2.   Further, please tell us whether there have been any triggering events in the 3rd quarter of fiscal 2009 which may have caused the Company to consider whether an interim period goodwill impairment analysis was required. If so, provide us with a status of this analysis (e.g. pass/failure of step 1 goodwill testing, status of step 2 testing, amount of impairment, if any, etc.).
 
    Response:
 
    During the third quarter, management decided to raise capital to strengthen the Company’s ability to manage through the continuing credit challenges and prepare for growth opportunities that may become available. The decision to raise capital was also encouraged by the Company’s primary federal regulator (FDIC) during the process of conducting their most recent examination in light of continuing credit weakness. At the time of the filing of this response, the FDIC had completed most of the field work but had not yet issued their report of examination. The examiners had preliminarily indicated that they expect to recommend some form of informal memorandum of understanding or formal enforcement action based on the results of their examination. In connection with this decision and the expectation of further credit deterioration in the third quarter, management believed it was prudent to perform an interim impairment assessment.
 
    At the time of this response, impairment testing is still underway and not complete. We believe that the same valuation conditions that existed in the first quarter will result in the fair value of the Company indicated in Step 1 falling below the carrying value. Because we anticipate that the Company may not pass Step 1, the Step 2 analysis is being performed concurrently with the Step 1 test.
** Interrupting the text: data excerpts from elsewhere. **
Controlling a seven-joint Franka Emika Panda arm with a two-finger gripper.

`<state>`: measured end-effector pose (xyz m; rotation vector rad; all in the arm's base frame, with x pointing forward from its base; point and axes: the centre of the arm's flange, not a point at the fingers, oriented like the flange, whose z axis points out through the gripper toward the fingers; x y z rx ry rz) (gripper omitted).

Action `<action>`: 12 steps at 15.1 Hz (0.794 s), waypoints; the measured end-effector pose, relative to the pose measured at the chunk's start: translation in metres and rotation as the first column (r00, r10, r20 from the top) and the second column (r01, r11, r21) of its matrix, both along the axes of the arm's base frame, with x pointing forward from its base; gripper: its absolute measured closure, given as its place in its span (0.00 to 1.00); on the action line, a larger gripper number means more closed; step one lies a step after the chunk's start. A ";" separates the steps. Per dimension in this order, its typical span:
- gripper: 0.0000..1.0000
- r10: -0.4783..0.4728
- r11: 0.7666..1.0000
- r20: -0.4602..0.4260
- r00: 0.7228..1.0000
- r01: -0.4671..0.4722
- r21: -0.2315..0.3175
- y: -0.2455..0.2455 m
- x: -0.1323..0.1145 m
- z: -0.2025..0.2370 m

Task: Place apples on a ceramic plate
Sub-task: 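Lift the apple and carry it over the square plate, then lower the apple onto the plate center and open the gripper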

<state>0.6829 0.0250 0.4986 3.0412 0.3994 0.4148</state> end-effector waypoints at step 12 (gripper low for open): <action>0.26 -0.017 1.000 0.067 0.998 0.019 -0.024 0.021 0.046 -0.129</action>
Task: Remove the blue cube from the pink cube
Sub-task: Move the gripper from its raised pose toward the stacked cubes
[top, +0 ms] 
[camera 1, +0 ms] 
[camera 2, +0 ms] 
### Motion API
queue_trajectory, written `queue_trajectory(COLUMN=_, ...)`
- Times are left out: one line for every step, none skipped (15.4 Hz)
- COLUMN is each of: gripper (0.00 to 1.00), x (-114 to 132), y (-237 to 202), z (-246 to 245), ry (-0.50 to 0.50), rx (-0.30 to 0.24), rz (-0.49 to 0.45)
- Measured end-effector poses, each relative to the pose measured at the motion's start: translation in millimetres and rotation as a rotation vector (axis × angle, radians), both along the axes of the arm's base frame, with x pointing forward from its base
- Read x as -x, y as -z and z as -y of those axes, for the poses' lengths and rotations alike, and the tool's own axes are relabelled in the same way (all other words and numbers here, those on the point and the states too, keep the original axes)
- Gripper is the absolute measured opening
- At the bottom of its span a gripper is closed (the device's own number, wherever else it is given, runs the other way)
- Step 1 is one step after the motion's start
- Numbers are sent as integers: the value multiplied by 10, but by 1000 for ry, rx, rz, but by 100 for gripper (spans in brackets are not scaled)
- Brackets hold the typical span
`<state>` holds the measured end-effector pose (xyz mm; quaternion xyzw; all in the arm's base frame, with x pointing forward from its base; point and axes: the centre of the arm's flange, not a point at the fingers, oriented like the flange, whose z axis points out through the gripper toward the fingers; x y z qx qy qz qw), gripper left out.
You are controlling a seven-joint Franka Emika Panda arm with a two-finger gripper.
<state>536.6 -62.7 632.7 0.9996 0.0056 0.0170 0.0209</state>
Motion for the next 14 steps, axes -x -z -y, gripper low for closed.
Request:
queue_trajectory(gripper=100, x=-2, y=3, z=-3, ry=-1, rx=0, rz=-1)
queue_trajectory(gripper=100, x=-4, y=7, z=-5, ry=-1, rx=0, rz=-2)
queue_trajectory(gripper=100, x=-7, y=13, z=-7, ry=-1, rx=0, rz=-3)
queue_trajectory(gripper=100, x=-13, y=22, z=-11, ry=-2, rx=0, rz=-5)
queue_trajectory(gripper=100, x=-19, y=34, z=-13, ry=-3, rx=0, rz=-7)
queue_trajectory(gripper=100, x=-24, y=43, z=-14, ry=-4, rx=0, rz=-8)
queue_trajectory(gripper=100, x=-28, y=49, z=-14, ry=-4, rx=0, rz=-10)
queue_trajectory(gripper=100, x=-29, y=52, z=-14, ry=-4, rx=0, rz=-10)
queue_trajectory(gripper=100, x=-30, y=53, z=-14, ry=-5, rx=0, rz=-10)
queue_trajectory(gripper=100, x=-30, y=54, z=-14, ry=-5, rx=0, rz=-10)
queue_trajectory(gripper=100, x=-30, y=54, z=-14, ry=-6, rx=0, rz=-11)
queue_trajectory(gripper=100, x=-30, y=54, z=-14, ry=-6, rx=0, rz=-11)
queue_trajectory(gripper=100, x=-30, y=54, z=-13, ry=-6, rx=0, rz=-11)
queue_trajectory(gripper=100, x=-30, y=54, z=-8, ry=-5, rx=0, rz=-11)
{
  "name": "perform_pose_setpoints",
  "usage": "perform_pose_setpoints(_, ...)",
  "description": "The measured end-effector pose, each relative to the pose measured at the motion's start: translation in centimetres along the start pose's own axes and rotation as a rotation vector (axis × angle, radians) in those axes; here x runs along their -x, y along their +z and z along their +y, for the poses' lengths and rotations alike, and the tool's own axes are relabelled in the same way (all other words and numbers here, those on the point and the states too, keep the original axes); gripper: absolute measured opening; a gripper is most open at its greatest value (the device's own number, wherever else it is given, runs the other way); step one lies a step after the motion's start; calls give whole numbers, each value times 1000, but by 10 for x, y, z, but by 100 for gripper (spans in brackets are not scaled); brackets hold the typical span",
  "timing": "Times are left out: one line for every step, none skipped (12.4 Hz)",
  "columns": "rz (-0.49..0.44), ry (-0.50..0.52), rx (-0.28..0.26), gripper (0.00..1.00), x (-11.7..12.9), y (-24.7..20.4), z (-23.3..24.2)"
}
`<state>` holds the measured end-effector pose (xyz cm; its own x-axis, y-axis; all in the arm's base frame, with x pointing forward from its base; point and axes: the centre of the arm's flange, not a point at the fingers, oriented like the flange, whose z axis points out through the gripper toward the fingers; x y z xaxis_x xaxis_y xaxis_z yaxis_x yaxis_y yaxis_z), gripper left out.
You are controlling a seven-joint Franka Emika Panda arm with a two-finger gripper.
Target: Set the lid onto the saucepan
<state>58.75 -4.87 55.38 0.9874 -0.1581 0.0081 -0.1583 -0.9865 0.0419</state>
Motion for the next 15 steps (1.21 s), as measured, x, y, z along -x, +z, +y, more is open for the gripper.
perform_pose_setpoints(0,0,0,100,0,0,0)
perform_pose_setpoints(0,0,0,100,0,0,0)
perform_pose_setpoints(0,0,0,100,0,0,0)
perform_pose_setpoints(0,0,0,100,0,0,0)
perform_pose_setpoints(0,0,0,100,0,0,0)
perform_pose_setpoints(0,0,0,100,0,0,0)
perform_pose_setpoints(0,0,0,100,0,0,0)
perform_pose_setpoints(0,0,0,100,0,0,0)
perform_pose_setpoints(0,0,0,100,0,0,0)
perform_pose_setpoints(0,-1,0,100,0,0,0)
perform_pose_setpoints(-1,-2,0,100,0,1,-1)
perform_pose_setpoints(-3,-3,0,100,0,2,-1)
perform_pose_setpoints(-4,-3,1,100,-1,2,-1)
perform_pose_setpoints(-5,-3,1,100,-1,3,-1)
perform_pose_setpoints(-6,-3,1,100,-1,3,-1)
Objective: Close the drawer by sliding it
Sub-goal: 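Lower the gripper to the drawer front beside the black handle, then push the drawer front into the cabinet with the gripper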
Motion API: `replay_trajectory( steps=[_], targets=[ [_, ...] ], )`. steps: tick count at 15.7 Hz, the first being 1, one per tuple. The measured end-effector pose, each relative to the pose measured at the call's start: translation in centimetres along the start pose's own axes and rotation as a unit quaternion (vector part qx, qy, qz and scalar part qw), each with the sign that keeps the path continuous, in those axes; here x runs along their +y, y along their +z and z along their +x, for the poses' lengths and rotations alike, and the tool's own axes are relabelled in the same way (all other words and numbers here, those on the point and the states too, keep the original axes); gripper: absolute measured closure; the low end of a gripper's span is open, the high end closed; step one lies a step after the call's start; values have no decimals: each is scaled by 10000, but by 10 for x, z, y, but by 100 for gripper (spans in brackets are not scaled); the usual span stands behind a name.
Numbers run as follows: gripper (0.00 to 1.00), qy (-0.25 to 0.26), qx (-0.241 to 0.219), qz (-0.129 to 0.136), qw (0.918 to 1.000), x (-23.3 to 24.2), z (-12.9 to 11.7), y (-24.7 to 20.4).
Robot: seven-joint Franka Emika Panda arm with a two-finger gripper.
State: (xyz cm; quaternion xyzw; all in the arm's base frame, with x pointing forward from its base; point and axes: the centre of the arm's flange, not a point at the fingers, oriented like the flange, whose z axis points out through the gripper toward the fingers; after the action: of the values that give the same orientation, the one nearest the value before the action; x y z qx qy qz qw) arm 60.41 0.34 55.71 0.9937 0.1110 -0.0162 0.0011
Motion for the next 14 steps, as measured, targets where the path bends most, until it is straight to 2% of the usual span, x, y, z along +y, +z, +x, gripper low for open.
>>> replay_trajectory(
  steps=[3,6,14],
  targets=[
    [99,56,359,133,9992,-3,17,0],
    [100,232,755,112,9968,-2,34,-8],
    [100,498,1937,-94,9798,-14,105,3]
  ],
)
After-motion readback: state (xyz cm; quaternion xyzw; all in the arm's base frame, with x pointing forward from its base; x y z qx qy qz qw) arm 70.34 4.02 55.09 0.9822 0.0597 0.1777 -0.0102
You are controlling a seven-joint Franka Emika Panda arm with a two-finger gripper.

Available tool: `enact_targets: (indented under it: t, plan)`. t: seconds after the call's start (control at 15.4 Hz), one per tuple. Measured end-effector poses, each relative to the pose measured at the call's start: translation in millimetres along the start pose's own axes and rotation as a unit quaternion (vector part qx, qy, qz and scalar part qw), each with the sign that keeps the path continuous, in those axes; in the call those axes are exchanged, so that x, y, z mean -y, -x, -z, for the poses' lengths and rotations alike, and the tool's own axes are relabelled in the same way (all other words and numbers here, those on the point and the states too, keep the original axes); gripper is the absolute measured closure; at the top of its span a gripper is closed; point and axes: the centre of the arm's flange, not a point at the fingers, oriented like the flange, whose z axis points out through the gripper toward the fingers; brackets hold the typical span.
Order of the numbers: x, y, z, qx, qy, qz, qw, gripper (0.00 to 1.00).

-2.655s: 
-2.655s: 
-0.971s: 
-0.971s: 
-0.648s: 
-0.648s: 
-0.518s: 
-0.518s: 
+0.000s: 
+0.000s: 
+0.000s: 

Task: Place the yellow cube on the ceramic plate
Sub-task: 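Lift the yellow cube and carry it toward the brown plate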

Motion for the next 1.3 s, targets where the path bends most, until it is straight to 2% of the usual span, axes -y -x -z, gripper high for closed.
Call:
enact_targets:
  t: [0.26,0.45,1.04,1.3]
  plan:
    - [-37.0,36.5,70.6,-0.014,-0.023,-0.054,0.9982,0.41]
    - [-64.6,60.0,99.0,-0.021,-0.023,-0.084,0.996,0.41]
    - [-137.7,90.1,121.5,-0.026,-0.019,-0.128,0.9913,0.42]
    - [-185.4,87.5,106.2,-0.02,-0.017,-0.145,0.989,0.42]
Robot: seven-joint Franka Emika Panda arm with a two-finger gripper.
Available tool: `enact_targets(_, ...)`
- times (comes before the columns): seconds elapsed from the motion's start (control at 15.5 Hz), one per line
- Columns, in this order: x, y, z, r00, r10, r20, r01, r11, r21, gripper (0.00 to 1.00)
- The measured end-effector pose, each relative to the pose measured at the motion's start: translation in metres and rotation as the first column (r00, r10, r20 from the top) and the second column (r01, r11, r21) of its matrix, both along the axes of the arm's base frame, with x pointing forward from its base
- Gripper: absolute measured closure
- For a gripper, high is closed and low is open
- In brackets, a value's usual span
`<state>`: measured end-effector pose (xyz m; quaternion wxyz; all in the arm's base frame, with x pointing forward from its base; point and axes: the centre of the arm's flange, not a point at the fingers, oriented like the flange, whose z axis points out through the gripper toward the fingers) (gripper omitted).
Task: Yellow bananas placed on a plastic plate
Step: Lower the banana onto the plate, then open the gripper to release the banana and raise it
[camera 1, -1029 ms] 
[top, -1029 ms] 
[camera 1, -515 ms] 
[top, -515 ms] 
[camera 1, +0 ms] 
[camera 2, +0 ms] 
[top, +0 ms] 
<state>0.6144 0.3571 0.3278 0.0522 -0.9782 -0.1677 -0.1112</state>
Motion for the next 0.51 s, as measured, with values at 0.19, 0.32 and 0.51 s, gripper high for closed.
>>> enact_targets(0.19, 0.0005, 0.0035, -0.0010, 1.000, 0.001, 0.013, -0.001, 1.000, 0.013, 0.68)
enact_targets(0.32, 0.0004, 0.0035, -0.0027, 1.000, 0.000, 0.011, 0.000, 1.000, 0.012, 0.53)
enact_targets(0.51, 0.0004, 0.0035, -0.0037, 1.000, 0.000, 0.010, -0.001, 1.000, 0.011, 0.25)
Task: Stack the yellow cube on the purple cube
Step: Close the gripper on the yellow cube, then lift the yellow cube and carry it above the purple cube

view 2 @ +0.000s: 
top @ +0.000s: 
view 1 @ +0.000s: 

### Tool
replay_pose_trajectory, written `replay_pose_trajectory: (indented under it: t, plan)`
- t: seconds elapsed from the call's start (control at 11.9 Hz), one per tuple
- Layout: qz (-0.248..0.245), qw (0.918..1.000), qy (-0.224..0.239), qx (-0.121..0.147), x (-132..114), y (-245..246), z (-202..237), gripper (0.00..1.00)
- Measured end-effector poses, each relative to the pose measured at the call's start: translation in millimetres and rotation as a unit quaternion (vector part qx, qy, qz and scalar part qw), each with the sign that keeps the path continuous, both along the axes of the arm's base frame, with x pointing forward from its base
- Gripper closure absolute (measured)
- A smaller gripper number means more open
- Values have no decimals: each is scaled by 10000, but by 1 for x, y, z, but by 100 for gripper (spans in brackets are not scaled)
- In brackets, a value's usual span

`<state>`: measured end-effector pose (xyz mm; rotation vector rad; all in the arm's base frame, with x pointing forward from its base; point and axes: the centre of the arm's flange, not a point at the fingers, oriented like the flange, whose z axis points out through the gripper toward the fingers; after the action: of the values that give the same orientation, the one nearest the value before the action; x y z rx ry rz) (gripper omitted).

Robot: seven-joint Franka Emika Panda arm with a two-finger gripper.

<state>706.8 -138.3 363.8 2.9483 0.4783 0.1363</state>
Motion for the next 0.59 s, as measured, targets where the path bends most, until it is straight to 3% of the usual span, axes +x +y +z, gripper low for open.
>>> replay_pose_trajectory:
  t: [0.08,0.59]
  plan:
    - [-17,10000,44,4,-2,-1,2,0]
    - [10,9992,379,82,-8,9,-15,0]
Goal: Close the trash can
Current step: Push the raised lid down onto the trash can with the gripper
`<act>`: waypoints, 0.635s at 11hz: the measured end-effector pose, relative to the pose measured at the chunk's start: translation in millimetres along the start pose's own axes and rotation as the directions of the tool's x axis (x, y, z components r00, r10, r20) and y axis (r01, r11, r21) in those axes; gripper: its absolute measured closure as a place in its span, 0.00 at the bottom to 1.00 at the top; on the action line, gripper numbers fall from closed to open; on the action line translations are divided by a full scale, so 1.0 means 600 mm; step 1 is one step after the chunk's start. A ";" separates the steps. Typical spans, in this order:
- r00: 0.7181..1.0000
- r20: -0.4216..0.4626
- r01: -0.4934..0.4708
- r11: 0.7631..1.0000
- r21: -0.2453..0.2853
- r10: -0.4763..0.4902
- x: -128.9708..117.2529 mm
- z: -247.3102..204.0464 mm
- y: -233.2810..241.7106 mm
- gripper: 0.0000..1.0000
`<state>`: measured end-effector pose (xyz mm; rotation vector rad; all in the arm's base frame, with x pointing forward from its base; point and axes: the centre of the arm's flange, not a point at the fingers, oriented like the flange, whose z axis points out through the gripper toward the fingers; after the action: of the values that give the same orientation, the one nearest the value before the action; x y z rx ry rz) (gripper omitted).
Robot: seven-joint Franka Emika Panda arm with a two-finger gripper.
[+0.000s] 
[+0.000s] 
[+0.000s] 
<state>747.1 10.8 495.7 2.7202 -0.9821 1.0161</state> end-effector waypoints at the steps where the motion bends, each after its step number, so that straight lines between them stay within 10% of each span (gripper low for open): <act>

At this point the amount of impairment, if any, is not known. The Company has $235.6 million in goodwill on its books. If it becomes apparent that goodwill impairment has occurred, we will make all required disclosure as a result thereof, including disclosure to any potential investors pursuant to a capital raising transaction.
 
3.   We note your response to our prior comment four. In regard to the Company’s conclusion that the determination of fair value under SFAS 107 is different than under SFAS 142, we note that with the adoption of SFAS 141R on 1/1/09, the determination of fair value would be the same under both pronouncements. Please note this going forward reflecting the necessary changes within the context of your interim period SFAS 107 disclosures.

 


 

Letter to the Securities and Exchange Commission
September 21, 2009
Page 4
Response:
We concur with the Staff’s comment and will apply consistent valuation methodology in future SFAS 107 disclosures.
* * * * *
     Additionally, in response to the Staff’s request, the Company acknowledges that (i) it is responsible for the adequacy of the disclosure in its filings; (ii) Staff comments or changes to disclosure in response to Staff comments do not foreclose the Commission from taking any action with respect to the Company’s filings; and (iii) it may not assert Staff comments as a defense in any proceeding initiated by the Commission or any person under the federal securities laws of the United States.
     The Staff is requested to direct any further questions regarding these filings and this letter to the undersigned at (404) 815-6270 or my colleague, Adwoa Awotwi at (404) 815-6613. Thank you.
         
  Sincerely,
 
 
  /s/ James W. Stevens    
  James W. Stevens   
     
 
     
cc:
  Jimmy C. Tallent, United Community Banks, Inc.
 
  Rex S. Schuette, United Community Banks, Inc.
 
  Alan Kumler, United Community Banks, Inc.